Substantial differences in compliance with CPAP therapy were found between the conventional and automatic CPAP groups. Even among patients who received conventional CPAP, compliance was better in our study sample (75%) than in those in other reports (46%) [24]. This might be because our patients knew that they were participating in a clinical study. The better adherence to treatment noted with automatic CPAP may improve the effectiveness of treatment for diurnal symptoms, as shown by the reappearance of neuropsychological abnormalities as soon as CPAP therapy is interrupted [28]. A similar number of patients in the three groups required the use of a humidifier to correct nasal discomfort. Therefore, we believe that the observed difference in compliance was not related to a reduction in side effects but to an improvement in comfort with automatic CPAP as a consequence of the continuous adaptation of the positive pressure throughout the night.
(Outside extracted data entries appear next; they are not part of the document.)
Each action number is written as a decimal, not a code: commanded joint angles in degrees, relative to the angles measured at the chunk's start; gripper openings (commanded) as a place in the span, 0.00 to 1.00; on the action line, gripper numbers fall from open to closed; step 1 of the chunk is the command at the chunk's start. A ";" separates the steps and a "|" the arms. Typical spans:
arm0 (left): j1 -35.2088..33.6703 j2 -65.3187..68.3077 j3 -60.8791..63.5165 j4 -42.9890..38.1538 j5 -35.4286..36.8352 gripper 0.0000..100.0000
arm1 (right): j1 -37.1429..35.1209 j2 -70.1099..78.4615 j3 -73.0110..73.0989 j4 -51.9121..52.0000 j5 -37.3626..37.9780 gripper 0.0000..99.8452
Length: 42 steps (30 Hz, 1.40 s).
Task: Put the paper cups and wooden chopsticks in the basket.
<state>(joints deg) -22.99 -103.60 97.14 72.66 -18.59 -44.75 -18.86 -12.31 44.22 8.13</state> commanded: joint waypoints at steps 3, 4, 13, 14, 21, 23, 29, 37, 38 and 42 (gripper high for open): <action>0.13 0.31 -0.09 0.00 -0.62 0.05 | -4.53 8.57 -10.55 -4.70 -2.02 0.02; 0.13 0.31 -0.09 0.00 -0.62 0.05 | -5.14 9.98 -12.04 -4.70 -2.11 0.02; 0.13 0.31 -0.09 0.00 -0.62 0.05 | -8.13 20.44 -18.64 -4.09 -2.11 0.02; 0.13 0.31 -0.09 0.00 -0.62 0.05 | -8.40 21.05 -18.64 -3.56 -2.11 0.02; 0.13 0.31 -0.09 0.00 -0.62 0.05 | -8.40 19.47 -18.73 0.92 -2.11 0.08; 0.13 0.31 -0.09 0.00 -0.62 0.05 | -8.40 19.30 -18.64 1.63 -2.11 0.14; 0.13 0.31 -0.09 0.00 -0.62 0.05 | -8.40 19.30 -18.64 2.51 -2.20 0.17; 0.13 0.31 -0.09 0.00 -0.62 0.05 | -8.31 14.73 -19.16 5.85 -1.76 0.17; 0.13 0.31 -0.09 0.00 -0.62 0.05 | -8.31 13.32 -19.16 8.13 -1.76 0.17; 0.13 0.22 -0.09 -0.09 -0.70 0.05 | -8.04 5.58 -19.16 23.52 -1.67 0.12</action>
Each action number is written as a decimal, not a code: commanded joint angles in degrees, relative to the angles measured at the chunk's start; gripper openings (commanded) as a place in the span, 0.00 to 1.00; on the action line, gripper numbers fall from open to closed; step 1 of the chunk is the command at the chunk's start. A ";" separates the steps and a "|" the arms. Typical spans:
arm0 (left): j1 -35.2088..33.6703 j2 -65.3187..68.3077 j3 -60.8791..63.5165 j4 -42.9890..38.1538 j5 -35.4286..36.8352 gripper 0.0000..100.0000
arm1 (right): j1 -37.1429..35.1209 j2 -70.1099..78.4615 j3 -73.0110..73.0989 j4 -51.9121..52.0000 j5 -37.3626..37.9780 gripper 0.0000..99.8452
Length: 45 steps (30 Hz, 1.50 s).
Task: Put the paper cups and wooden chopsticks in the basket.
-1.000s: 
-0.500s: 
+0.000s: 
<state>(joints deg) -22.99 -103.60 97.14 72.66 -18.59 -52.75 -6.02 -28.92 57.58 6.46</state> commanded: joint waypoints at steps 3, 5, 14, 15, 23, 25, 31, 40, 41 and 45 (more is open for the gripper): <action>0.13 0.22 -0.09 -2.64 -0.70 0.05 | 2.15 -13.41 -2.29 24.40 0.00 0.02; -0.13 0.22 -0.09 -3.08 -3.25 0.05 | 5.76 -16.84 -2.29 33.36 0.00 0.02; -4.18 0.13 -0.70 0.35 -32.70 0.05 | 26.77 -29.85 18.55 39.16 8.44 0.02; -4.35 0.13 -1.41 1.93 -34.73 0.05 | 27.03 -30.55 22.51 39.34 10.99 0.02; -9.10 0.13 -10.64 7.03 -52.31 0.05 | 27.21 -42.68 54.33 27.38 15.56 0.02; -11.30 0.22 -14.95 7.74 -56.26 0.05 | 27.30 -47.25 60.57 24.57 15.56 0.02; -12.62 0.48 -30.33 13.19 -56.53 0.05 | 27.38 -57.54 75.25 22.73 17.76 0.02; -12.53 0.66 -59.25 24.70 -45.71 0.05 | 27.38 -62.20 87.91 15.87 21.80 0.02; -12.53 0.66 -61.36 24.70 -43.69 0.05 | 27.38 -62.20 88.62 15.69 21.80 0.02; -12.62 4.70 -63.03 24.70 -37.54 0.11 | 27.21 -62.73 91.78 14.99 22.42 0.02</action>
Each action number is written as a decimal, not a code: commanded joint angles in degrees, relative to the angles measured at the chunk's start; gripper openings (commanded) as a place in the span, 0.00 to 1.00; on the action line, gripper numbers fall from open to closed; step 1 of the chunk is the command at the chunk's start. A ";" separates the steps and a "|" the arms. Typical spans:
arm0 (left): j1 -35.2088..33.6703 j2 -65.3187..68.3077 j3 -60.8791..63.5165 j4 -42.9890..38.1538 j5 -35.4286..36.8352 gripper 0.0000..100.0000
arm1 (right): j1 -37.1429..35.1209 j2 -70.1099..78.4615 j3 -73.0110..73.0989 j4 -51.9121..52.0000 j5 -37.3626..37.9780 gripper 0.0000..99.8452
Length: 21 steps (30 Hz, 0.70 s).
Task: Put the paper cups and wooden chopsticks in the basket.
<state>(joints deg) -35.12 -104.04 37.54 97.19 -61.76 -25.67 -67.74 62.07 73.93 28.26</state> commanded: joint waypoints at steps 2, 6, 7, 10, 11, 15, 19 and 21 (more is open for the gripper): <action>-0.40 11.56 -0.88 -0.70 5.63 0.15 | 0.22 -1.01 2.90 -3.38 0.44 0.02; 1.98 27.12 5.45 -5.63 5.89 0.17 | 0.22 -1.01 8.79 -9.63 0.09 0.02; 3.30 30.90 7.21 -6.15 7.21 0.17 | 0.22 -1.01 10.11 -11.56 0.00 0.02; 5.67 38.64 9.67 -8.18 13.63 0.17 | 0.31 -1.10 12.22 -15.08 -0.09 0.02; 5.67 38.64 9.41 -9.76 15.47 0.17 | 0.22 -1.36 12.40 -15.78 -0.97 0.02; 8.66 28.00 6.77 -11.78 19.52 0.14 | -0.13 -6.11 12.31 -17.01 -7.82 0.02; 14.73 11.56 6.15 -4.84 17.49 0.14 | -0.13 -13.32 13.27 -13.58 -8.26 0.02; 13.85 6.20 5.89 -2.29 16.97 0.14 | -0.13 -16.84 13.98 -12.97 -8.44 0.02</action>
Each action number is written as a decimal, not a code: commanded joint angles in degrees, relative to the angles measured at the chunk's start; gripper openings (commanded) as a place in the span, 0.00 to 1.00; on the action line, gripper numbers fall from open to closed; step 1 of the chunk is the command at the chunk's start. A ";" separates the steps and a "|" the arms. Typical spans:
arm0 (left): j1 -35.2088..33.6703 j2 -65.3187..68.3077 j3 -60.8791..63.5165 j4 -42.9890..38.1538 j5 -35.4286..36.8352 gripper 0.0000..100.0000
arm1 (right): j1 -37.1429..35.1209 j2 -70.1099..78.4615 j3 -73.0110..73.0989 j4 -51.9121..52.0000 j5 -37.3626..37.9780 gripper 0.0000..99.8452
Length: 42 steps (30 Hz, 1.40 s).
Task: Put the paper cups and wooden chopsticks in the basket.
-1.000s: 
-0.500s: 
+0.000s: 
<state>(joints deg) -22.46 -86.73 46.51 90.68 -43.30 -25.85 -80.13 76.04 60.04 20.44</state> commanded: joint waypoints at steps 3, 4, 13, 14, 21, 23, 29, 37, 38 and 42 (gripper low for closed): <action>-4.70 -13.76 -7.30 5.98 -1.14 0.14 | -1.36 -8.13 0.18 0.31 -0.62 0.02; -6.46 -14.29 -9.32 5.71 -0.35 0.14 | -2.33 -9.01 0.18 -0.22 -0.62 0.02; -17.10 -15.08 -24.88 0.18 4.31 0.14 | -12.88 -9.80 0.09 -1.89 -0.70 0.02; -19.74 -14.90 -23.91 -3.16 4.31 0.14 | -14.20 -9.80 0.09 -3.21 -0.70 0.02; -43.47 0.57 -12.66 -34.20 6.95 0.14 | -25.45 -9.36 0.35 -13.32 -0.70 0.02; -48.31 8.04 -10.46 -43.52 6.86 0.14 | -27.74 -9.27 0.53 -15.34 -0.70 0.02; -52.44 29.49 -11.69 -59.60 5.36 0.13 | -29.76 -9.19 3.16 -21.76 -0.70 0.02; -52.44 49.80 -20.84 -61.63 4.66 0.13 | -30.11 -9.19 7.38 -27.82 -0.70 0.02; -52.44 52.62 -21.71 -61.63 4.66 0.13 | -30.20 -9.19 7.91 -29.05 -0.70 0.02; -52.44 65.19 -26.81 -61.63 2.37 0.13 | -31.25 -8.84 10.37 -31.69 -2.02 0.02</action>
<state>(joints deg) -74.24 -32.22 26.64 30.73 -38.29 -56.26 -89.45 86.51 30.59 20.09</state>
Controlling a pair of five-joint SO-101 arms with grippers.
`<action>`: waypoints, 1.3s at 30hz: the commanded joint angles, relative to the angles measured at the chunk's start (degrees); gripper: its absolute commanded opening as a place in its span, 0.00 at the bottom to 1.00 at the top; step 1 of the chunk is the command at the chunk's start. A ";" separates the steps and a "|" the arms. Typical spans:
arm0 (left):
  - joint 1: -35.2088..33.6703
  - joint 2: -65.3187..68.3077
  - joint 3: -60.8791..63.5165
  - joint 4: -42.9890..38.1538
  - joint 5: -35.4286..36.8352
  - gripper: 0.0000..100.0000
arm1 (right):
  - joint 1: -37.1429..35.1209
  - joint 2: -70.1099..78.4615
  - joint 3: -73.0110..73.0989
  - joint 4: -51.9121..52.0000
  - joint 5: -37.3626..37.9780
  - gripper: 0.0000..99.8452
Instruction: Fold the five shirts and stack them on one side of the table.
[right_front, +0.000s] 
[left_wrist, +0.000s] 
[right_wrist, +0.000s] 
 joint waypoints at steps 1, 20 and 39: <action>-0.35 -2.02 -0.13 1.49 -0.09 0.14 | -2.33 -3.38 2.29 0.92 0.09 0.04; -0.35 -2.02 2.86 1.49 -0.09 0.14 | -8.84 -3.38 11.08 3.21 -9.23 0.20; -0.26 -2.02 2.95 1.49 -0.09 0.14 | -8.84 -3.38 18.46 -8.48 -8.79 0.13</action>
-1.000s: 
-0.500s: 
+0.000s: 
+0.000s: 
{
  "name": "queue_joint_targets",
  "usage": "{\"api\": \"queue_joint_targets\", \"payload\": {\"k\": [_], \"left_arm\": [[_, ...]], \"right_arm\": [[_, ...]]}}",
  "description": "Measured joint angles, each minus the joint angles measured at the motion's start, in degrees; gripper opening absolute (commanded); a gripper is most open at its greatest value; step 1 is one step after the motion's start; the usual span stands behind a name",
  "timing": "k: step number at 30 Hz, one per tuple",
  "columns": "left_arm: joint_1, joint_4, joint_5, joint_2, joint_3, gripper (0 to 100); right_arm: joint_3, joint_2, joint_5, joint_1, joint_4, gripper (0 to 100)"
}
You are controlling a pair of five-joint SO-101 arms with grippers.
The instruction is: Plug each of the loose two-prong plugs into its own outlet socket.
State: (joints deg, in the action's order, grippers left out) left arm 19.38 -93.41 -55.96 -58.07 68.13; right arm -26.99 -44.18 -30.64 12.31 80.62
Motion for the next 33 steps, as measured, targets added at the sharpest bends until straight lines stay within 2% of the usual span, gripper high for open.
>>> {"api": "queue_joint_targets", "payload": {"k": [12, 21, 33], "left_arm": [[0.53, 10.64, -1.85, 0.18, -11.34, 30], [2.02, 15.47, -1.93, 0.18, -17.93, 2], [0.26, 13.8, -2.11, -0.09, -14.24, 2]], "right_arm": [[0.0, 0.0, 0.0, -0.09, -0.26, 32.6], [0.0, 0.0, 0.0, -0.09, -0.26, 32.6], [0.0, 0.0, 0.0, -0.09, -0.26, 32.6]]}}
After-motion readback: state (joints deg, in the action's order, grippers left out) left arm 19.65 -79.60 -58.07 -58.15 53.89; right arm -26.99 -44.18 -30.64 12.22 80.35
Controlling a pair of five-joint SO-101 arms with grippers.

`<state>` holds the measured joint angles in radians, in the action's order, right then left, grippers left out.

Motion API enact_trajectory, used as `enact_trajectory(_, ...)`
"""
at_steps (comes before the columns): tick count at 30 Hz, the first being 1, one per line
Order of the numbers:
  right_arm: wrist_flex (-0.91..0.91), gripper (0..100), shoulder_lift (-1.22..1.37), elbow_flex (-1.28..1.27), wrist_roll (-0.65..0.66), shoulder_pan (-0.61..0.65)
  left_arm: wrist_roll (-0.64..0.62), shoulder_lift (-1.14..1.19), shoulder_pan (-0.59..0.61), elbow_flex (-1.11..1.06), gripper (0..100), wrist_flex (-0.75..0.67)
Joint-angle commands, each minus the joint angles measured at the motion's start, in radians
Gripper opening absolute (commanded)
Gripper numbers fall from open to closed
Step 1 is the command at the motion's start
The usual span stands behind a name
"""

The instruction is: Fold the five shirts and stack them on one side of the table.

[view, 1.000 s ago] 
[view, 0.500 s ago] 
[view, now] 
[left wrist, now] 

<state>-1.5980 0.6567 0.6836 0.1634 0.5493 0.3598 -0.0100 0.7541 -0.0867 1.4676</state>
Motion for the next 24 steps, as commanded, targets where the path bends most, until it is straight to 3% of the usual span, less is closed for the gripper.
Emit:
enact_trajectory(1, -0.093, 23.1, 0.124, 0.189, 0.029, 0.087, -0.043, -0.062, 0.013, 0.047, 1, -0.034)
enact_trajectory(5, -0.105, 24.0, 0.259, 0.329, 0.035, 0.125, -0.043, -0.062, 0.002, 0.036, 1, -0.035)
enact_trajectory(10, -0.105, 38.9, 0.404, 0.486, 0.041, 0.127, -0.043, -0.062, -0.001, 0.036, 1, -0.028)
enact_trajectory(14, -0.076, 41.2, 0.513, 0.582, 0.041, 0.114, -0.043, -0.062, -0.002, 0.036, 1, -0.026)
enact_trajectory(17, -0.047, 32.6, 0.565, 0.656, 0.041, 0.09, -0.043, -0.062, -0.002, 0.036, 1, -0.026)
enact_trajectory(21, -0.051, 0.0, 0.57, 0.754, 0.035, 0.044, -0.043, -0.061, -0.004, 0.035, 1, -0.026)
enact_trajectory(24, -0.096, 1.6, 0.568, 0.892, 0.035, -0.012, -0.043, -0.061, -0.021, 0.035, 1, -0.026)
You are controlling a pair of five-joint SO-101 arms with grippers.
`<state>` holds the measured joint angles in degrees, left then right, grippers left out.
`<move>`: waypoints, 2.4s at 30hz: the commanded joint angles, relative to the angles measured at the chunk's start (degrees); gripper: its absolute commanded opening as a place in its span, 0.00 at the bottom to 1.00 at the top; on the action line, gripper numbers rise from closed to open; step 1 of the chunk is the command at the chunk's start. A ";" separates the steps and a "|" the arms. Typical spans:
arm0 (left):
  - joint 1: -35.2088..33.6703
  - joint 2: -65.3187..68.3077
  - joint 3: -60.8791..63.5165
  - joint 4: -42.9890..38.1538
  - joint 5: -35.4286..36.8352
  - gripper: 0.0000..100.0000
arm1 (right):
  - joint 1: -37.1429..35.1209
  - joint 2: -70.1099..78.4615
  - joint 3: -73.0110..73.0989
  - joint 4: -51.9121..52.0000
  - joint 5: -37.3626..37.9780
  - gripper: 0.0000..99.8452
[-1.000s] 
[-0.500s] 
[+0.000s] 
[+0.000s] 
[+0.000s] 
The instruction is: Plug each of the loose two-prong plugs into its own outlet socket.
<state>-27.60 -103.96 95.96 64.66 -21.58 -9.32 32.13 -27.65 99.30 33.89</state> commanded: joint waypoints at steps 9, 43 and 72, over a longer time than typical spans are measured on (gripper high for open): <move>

We cannot exclude the possibility that the CPAP titration night might have influenced CPAP compliance, particularly in groups 2 and 3. Therefore, we cannot speculate what CPAP compliance would be in patients who received automatic CPAP and had no previous experience with this treatment. Future studies are required to determine the feasibility and the repercussions of this procedure in clinical practice.

We conclude that automatic CPAP can be used with an estimated reference pressure in patients potentially receiving an initial trial of CPAP therapy at home. The amount of CPAP time spent below the reference pressure can be used to estimate the effective pressure if treatment failure is caused by an inadequate pressure setting and, if so, to determine the correct pressure.